The bells ring out in solemn praise
For you, the anguish and the pride,
The living glory of our nights —
Of our nights and days.
The Prince of Peace your arms embrace,
While hosts of darkness fade and cower.
Oh, save us, Mother full of grace,
In life and in our dying hour!
Ave Maria!”
I loved Fantasia as a kid but I always watched it with my sister and she would fast-forward through certain parts because she thought they were boring. I didn't see it completely until I was an adult and I was enraptured. This is my favorite Disney animated film.

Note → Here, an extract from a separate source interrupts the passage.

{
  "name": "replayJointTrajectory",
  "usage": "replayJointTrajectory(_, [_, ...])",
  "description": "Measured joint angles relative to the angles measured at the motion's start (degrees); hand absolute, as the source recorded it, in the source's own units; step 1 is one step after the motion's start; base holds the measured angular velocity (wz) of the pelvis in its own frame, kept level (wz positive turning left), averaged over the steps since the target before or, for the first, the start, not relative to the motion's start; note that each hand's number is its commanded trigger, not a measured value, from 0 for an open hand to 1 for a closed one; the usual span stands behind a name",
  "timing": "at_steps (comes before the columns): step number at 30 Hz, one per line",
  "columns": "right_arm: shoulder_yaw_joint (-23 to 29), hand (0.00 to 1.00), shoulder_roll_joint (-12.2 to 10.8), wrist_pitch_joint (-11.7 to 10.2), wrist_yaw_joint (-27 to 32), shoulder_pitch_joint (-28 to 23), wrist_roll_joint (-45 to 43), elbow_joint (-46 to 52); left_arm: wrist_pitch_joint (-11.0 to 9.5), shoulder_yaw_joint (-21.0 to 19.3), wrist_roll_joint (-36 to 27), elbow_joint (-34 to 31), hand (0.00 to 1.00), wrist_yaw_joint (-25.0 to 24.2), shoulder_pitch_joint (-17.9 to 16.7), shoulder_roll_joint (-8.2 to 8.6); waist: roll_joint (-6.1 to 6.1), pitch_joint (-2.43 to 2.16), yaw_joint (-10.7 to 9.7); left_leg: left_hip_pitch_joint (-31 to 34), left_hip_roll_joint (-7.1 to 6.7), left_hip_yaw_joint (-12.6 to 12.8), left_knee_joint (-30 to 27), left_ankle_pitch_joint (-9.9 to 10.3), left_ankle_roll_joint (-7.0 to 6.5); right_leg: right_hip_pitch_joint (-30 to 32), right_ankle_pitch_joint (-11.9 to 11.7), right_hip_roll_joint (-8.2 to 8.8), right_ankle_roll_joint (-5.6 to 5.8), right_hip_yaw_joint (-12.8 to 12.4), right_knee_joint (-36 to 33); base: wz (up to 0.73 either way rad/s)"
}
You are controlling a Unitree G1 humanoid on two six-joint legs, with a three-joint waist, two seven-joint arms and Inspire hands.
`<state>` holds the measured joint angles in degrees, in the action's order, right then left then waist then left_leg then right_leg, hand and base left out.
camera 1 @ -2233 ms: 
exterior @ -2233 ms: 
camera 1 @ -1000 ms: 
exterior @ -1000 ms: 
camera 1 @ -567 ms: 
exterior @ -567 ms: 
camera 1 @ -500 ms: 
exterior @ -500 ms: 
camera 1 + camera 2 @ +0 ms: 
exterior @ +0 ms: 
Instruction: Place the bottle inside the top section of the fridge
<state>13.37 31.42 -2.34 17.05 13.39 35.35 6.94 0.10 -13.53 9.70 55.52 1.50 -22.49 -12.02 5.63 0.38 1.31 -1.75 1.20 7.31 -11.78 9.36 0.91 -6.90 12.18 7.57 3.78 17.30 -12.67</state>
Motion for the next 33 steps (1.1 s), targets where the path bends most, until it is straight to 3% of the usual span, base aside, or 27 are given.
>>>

My favorite movie score composer is Patrick Doyle. He wrote the soundtracks for Cinderella (2014), Brave (Pixar), Henry V, Much Ado About Nothing, Murder on the Orient Express (2017), Thor, and others. In an interview, he commented that it was seeing Fantasia which first inspired him to begin his musical career. He was so impressed by the beauty and enchantment of this musical and visual combination that he wanted to recreate the same beauty in every film score he wrote. I believe it is safe to say that a work of art is truly great when it inspires others to imitate it in their own way.
P.S. Just a side note, can anyone spot what all of those movies above (except Brave) have in common besides the score composer?